**Task objective:** Set down exactly the lines below between the line holding "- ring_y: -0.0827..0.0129" and the line holding "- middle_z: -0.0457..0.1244", inclusive; no other line belongs in the answer.

===

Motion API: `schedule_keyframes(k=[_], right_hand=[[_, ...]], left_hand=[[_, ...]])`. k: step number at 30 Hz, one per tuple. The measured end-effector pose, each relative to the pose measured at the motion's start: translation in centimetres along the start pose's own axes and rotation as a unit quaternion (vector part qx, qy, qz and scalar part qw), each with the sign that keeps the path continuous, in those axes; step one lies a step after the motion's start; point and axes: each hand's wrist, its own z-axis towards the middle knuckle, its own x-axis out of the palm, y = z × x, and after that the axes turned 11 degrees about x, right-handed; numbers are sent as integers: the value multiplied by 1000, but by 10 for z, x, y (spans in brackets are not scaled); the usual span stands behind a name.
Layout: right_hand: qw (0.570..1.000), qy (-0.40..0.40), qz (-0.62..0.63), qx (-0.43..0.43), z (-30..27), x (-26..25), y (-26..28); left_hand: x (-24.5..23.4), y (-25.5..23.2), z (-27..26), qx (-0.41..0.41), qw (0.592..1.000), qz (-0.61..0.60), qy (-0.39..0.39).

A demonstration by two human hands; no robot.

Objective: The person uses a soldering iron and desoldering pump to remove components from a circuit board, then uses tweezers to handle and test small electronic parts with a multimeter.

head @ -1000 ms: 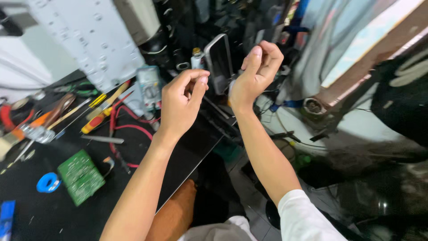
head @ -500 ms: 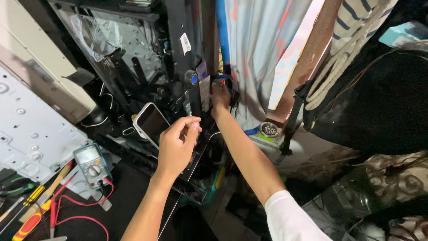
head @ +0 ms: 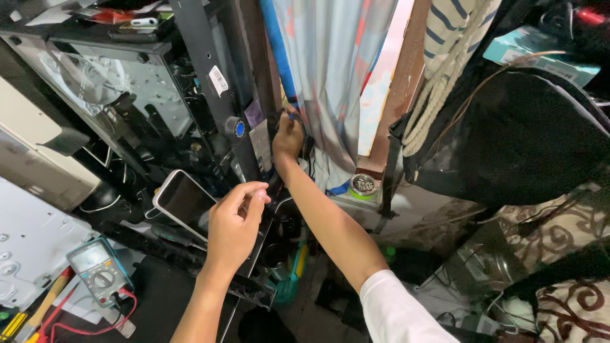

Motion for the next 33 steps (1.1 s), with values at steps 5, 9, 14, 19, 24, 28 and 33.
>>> schedule_keyframes(k=[5,9,14,19,24,28,33], right_hand=[[994,-77,69,30,-35,3,109],[986,-55,153,27,-71,1,205],[984,-39,165,-48,-124,2,285],[906,125,403,32,-185,21,319],[871,205,431,115,-251,49,322],[819,270,464,204,-305,77,304],[761,352,452,303,-364,105,269]], left_hand=[[-8,-14,-6,27,999,-6,-21],[-30,-35,-20,35,999,-3,-39],[-80,-63,-52,105,985,80,-112],[-145,-88,-93,74,977,83,-182],[-204,-99,-143,61,963,93,-244],[-245,-96,-189,48,940,145,-306],[-297,-84,-251,11,910,143,-389]])
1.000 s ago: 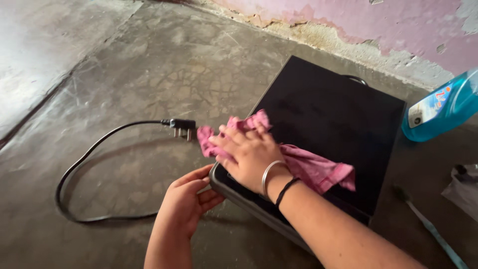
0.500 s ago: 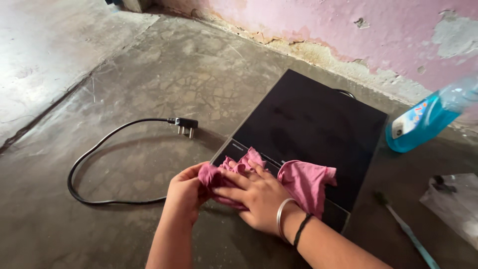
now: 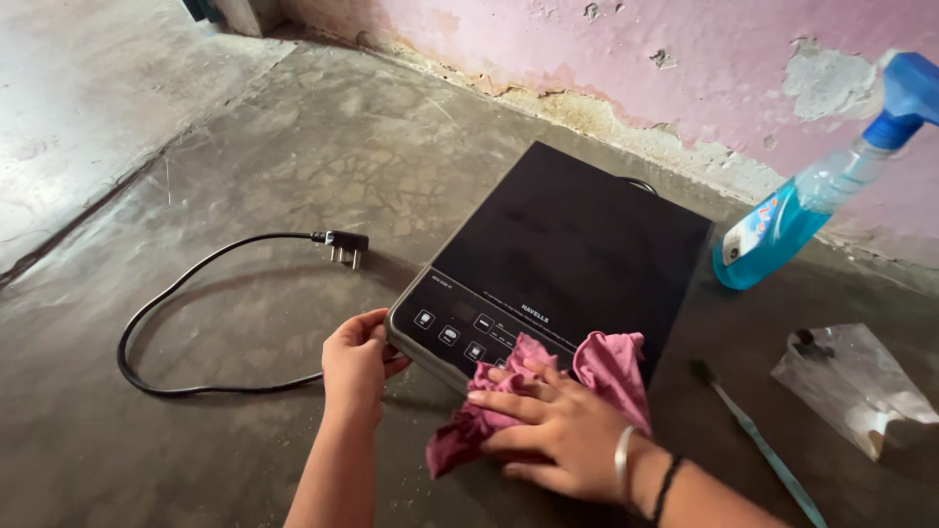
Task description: The person cleans an induction cooktop by hand, using a toothbrush to scrub the controls and a cloth to wipe the surface.
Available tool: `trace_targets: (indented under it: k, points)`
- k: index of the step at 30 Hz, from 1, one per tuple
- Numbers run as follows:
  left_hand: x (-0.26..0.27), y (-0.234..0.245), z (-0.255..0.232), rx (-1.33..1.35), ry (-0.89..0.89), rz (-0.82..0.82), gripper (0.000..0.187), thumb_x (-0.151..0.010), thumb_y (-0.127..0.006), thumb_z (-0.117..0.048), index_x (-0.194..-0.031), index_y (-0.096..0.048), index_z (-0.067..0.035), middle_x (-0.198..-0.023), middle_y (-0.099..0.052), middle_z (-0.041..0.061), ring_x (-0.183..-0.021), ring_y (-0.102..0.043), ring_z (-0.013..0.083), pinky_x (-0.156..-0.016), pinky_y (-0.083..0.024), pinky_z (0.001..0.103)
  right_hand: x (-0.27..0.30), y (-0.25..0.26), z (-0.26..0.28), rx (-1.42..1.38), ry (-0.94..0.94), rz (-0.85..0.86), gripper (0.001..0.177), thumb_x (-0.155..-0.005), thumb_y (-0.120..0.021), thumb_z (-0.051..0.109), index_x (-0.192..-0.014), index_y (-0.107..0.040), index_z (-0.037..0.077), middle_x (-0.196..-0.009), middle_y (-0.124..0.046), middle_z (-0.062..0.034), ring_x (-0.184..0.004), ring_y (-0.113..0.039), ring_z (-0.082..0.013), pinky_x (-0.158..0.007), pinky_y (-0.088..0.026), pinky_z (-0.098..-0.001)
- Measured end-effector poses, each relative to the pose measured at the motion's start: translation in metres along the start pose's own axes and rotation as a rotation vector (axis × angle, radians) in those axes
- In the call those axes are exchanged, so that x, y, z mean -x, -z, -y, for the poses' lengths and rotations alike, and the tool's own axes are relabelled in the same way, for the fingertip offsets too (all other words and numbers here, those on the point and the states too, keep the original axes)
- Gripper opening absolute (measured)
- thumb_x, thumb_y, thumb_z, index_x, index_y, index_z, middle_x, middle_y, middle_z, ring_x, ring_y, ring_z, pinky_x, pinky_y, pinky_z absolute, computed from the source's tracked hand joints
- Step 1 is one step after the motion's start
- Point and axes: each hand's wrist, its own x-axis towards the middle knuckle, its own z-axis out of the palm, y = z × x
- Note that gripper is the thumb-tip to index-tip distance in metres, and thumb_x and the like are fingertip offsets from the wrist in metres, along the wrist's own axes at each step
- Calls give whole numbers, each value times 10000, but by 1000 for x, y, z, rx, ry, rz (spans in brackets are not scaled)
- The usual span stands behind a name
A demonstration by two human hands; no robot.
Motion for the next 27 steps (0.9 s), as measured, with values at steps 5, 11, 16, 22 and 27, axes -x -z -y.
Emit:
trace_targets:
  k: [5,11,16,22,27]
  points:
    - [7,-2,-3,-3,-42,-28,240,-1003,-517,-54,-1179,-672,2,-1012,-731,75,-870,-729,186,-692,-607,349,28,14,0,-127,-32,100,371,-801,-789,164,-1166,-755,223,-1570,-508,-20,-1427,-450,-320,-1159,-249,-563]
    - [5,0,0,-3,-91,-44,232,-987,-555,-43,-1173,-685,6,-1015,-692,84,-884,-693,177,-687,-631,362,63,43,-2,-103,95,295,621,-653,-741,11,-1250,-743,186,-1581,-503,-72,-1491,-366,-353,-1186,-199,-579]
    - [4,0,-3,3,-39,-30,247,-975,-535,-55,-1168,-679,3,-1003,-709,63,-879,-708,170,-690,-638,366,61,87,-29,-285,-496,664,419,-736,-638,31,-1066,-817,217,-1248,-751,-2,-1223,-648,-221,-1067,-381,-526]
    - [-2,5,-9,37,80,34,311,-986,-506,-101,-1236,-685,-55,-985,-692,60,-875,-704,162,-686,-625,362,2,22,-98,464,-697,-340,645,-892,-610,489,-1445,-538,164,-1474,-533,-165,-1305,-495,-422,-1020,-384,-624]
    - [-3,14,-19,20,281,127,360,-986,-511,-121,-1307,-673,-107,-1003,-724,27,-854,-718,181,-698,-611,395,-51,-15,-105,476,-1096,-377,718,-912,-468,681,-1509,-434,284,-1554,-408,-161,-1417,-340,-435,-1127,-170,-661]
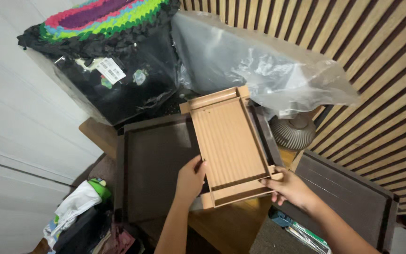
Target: The person assembles a small wooden drawer unit by removing the top cover, opening drawers, and then reattaching the cover and side panels. The person handles the drawer unit, top cover, and side panels throughout the process.
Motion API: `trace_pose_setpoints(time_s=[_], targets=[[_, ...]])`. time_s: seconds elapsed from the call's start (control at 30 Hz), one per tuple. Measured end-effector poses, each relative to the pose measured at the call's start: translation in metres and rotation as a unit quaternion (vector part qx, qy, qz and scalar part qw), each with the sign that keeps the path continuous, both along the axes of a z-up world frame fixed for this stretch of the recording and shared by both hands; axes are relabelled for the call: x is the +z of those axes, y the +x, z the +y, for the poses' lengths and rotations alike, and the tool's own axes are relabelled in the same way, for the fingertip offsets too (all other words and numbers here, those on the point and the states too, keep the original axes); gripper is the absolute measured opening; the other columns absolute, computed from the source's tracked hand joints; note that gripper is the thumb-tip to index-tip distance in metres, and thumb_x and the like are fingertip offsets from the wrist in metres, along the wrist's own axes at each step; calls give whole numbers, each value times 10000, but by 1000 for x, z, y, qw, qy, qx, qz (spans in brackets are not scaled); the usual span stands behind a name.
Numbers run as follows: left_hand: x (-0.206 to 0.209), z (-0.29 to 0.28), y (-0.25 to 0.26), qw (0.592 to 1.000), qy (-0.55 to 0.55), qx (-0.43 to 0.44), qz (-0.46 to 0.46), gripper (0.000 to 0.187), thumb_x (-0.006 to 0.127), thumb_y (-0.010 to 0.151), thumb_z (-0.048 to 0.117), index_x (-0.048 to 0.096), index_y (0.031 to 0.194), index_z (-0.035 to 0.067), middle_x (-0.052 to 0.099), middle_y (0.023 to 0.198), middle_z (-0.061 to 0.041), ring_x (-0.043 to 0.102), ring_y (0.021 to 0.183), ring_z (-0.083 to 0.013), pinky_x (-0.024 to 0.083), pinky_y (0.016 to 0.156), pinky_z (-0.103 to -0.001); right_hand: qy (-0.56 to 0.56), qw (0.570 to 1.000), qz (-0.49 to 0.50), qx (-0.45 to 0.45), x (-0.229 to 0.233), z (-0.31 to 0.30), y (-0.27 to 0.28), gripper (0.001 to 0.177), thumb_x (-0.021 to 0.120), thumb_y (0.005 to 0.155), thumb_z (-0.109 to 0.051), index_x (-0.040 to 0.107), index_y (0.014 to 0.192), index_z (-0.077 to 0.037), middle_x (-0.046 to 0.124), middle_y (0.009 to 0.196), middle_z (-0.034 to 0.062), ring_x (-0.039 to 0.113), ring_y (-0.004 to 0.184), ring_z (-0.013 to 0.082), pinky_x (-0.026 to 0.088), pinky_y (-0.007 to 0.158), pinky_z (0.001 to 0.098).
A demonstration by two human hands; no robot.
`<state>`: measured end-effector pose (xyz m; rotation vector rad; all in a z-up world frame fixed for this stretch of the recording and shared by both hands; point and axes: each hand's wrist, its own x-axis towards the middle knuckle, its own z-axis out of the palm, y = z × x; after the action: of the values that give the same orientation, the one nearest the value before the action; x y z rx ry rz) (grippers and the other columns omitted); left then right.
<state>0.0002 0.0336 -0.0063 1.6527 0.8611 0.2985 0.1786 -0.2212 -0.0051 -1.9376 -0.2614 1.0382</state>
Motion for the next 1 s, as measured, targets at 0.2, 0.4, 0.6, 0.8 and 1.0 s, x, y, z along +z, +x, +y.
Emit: trace_pose_setpoints(time_s=[0.2, 0.4, 0.6, 0.8, 1.0], targets=[[-29, 27, 2, 999, -24, -12, 30, 410, 584, 990, 297, 644, 1356, 122, 748, 955, -71, 709, 759, -163, 597, 652, -327, -217, 906, -316, 178, 6, 45, -20, 640, 732, 923, -540, 597, 1260, -11, 727, 1021, 168, 741, 965, 276, 592, 830, 409], [-62, 38, 15, 991, 131, -7, -38, 385, 705, 936, 260, 693, 1261, 55, 743, 1016, -163, 723, 849, -283, 579, 755, -388, -409, 813, -365, 196, 43, 63, -48, 638, 548, 977, -518, 454, 1453, -105, 565, 1399, 121, 708, 1125, 317, 607, 900, 419], [-52, 35, 17, 985, 172, 21, -18, 441, 715, 895, 242, 650, 1293, 62, 710, 1111, -155, 723, 958, -301, 569, 837, -391, -360, 827, -400, 162, 65, 65, -55, 621, 570, 955, -490, 460, 1433, -109, 576, 1376, 127, 701, 1097, 334, 602, 875, 430], [5, 6, 33, 950, 282, 57, -121, 363, 676, 916, 179, 666, 1252, 41, 679, 1230, -169, 660, 1122, -357, 529, 942, -417, -294, 849, -434, 62, 72, 34, -43, 417, 561, 975, -448, 626, 1262, -153, 716, 1120, 154, 735, 948, 383, 600, 809, 464], [61, -85, 82, 931, 268, -72, -235, 300, 660, 946, 161, 680, 1219, 39, 687, 1204, -181, 653, 1135, -373, 517, 970, -439, -186, 835, -514, -57, 73, -45, 5, 289, 621, 916, -305, 711, 1113, -113, 739, 1056, 179, 720, 917, 396, 580, 774, 490]])
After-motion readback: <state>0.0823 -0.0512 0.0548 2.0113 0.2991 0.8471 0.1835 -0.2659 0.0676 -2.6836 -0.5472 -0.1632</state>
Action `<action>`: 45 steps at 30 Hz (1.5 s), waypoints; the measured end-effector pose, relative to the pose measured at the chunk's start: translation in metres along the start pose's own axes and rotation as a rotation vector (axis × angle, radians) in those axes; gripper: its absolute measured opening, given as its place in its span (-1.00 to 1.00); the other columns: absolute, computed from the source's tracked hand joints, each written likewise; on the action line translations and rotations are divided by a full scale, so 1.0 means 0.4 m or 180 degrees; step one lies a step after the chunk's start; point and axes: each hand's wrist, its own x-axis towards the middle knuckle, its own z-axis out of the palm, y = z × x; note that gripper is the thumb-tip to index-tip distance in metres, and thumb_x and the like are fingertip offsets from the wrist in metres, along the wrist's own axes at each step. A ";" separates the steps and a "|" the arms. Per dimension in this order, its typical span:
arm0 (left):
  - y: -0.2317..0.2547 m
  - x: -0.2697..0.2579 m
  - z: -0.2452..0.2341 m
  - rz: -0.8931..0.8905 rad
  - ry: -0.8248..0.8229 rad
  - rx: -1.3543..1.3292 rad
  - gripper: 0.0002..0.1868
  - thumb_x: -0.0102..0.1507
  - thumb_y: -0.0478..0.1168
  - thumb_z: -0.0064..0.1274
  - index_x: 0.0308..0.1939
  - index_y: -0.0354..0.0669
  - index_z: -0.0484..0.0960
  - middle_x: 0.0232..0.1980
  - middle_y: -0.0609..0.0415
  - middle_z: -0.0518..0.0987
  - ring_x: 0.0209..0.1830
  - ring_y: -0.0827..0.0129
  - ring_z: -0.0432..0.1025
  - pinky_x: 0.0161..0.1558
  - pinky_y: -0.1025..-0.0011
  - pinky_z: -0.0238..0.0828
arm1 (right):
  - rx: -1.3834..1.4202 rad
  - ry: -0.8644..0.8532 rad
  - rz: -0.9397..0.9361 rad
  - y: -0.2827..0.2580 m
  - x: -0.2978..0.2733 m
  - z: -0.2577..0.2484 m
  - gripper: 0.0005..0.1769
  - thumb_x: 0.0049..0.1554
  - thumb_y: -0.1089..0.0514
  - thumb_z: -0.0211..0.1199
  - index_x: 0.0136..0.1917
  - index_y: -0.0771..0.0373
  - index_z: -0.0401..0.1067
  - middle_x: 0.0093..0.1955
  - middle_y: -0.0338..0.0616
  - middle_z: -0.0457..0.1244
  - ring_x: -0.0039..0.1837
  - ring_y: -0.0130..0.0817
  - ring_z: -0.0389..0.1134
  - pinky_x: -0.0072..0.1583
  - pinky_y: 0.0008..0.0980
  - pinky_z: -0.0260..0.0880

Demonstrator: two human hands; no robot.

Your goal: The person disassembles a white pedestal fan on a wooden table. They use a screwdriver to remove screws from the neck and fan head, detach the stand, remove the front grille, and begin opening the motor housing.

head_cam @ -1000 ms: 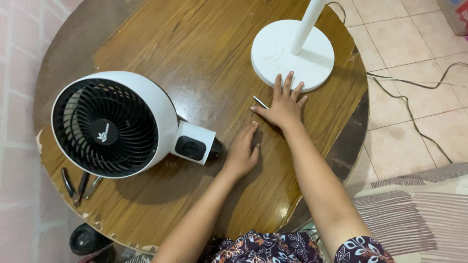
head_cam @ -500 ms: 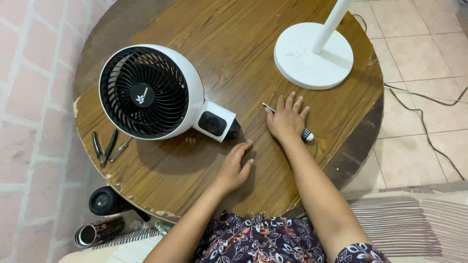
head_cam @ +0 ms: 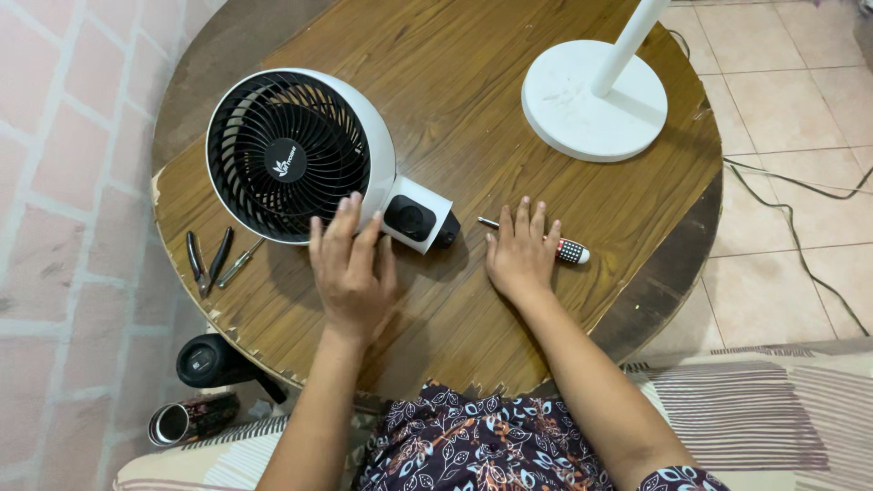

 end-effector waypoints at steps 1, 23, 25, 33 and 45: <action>-0.011 0.011 0.005 -0.0030 -0.0083 0.0098 -0.58 0.35 -0.21 0.18 0.27 -0.21 0.55 0.49 -0.12 0.40 0.53 0.05 0.27 0.57 -0.16 -0.09 | -0.0042 -0.0053 -0.0002 0.002 0.003 -0.005 -0.30 0.27 -0.18 -0.02 0.53 0.24 0.19 0.64 0.18 -0.07 0.66 0.18 -0.20 0.52 0.35 -0.32; -0.015 -0.011 0.099 -0.0303 -0.0237 0.0500 -0.53 0.40 -0.38 -0.04 0.41 -0.06 0.46 0.55 0.18 0.35 0.60 0.22 0.12 0.55 -0.16 -0.39 | 0.0331 0.0415 -0.0176 0.079 0.088 0.070 -0.67 0.19 0.14 0.10 0.22 0.16 0.45 0.52 -0.04 0.23 0.53 0.04 0.18 0.53 0.03 0.02; -0.004 -0.007 0.109 -0.0290 -0.0227 0.0515 -0.53 0.40 -0.38 -0.03 0.40 -0.04 0.47 0.54 0.20 0.35 0.59 0.23 0.14 0.55 -0.14 -0.37 | 0.0418 0.0501 -0.0115 0.083 0.089 0.075 -0.76 0.21 0.13 0.11 0.12 0.17 0.45 0.50 -0.07 0.26 0.52 0.02 0.21 0.49 0.01 0.09; 0.041 0.000 0.131 -0.0256 -0.0211 0.0651 -0.53 0.39 -0.36 -0.02 0.39 0.01 0.50 0.51 0.23 0.38 0.55 0.25 0.17 0.54 -0.10 -0.34 | 0.0006 0.1094 -0.0052 0.062 0.065 0.035 -0.81 0.13 0.03 0.26 -0.08 0.16 0.52 0.31 -0.11 0.35 0.29 -0.05 0.36 0.31 0.04 0.19; 0.116 -0.013 0.142 0.0296 -0.0299 0.0377 -0.52 0.30 -0.35 -0.01 0.30 -0.03 0.66 0.43 0.21 0.42 0.36 0.36 0.21 0.24 0.17 -0.03 | 0.0657 0.2094 -0.0080 0.076 0.051 -0.014 -0.86 0.35 0.08 0.23 0.12 0.14 0.50 -0.10 -0.23 0.35 -0.04 -0.25 0.36 -0.01 -0.28 0.25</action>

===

**Answer to this task:**
  - ring_y: -0.0827..0.0129
  - ring_z: -0.0432..0.1025
  - pinky_x: 0.0161..0.1558
  - pinky_y: -0.1025..-0.0011
  - pinky_z: -0.0238..0.0828
arm1 (right):
  - rx: -1.3834..1.4202 rad
  - ry: -0.8644..0.8532 rad
  - rz: -0.9397..0.9361 rad
  - y: -0.2827..0.2580 m
  - x: -0.2978..0.2733 m
  - z: -0.2577..0.2484 m
  - gripper: 0.0005..0.1769
  - thumb_x: 0.0049..0.1554
  - thumb_y: -0.1089..0.0514
  - thumb_z: -0.0211..0.1199
  - index_x: 0.0136..0.1917
  - index_y: -0.0771..0.0373
  - index_z: -0.0401..0.1067
  - middle_x: 0.0093..0.1955
  - middle_y: -0.0338..0.0616
  - middle_z: -0.0457..0.1244

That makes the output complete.